The scanning tool was on Win Update as of sometime yesterday afternoon or evening. I was suprised to see it listed as a critical upgrade for my XP-Home (SP2 is already installed) even though someone over at avast said it wasn't necessary for SP2 users.

It auto-ran after installing, and simply reported that I had no vulnerable MS products onboard (I don't use Office etc.).

 

This one security bulletin contains lots of patches for lots of windows versions and applications. We need to apply a dozen of patches for this one vulnerability alone.
Strange behaviour. How do these MS programmers build their objects?
I can imagine different patches for Win en Win64bit, but why is this one function built in in every MS application and why is it not a shared component. This patching is costing us lots and lots of money (collecting the patches, testing the patches, packaging patches).

And what bothers me too: Trustworthy Computing... no more buffer overflows in MS products. When will this project start?

Glad I'm not using lots of Windows at home

 

As far as GDI+ is concerned, this technology is part of Windows XP and 2003 so a single patch addresses this problem for all applications using GDI+ on these platforms.

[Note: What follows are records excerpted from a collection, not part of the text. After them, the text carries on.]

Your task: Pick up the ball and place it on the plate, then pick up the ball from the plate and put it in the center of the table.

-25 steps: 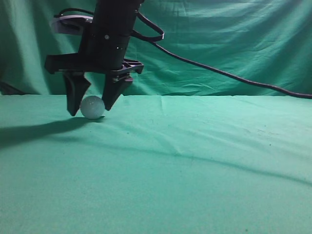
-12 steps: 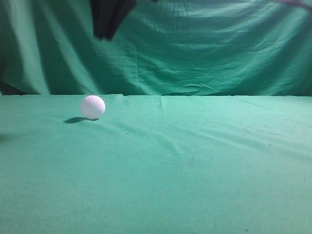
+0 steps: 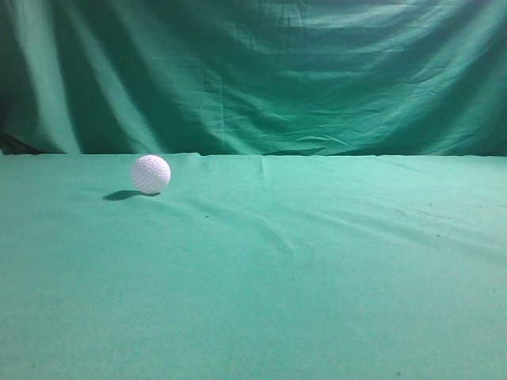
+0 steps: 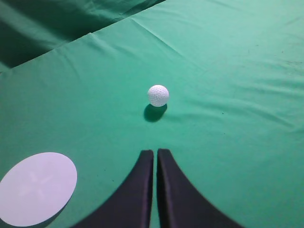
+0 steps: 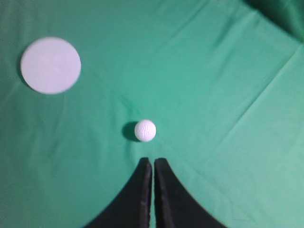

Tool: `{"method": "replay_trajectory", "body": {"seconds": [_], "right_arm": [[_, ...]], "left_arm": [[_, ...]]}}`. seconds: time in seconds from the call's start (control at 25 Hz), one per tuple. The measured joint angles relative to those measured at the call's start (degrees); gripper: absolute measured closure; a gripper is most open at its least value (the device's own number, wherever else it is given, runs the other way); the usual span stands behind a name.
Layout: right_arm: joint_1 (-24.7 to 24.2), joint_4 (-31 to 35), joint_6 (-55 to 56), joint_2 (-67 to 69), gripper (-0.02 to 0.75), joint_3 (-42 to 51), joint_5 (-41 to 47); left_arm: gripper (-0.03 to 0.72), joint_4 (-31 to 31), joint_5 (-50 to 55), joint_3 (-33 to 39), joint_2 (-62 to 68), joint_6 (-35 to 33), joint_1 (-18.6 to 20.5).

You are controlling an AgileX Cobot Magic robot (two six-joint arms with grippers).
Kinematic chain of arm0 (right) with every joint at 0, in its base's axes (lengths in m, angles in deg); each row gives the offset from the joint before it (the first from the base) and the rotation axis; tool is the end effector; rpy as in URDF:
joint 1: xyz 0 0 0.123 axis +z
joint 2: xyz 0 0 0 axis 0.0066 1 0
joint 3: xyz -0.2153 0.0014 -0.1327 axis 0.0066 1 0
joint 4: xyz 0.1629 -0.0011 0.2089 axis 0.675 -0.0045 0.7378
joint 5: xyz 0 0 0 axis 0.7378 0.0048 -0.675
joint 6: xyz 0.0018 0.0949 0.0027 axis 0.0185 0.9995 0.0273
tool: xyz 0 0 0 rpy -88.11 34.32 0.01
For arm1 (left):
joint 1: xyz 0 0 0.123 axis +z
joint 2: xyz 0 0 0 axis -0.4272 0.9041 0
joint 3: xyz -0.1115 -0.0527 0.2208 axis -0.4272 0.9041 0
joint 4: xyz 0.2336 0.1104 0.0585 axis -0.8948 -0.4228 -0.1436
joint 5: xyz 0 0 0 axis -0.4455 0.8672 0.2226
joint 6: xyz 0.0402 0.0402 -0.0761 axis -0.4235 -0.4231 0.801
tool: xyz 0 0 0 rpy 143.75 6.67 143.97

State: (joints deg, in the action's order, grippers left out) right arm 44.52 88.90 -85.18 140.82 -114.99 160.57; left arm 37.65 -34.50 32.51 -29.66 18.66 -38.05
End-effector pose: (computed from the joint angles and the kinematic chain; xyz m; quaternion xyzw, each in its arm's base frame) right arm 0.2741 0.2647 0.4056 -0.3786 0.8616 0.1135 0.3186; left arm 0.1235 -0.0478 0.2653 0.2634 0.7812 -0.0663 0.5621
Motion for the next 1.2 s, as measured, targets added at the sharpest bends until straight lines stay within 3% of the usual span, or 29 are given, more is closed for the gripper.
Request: {"method": "replay_trajectory", "body": {"seconds": [0.28,0.6,0.92,1.04,1.2], "right_arm": [[0.0,0.02,2.93,-13.29,0.738,4.28,0.4],[0.0,-0.02,3.52,-30.95,0.738,24.55,0.19],[0.0,-0.14,4.27,-48.54,0.738,48.02,-12.39],[0.0,-0.14,4.13,-54.93,0.738,54.49,-15.77],[0.0,-0.01,3.76,-61.88,0.738,57.74,-13.7]], "left_arm": [[0.688,0.0,0.0,0.0,0.0,0.0,0.0],[0.688,0.0,0.0,0.0,0.0,0.0,0.0],[0.688,0.0,0.0,0.0,0.0,0.0,0.0],[0.688,0.0,0.0,0.0,0.0,0.0,0.0],[0.688,0.0,0.0,0.0,0.0,0.0,0.0]]}}
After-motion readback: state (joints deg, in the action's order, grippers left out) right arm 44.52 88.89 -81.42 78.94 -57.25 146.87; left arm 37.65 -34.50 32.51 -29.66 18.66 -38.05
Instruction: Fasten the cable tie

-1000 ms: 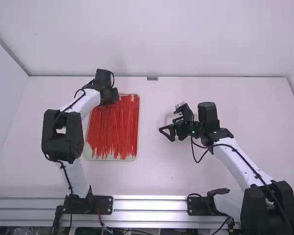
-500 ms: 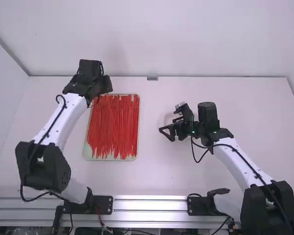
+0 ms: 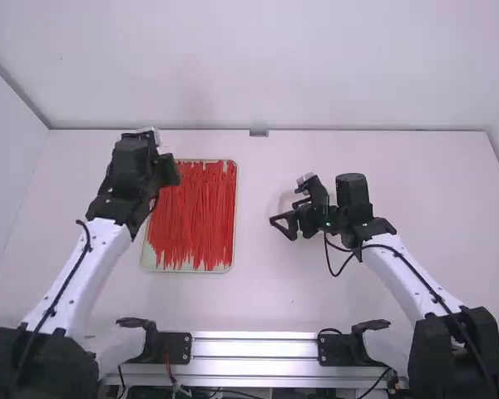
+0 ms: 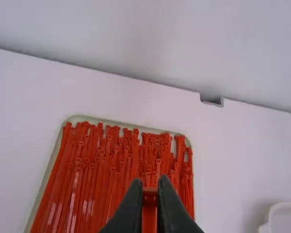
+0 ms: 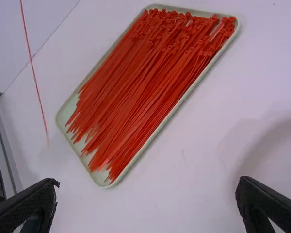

For older versions of Windows a redistributable exists which needs to be deployed with every application using GDI+, to avoid version problems Microsoft's recommends to place gidiplus.dll into the application directory when needed (and was in fact shipping updated versions of gdiplus.dll with different products where the file available for third-party developers remained unchanged). This is where this multi-product-patch-nightmare originates from, by following their own recommendations every product used it's own copy of gdiplus.dll so every products needs to be patched now. T

he side-by-side installation capabilities of XP and 2003 add additional confusion here - patching the OS version of gdiplus.dll should be enough and should cover all products using it, however applications may still use their own version of this file or may request a specific version of it, so product specific patches may still be needed. This may be the end of problems due to file version conflicts but actually such situation is difficult to handle when it comes to problems like this.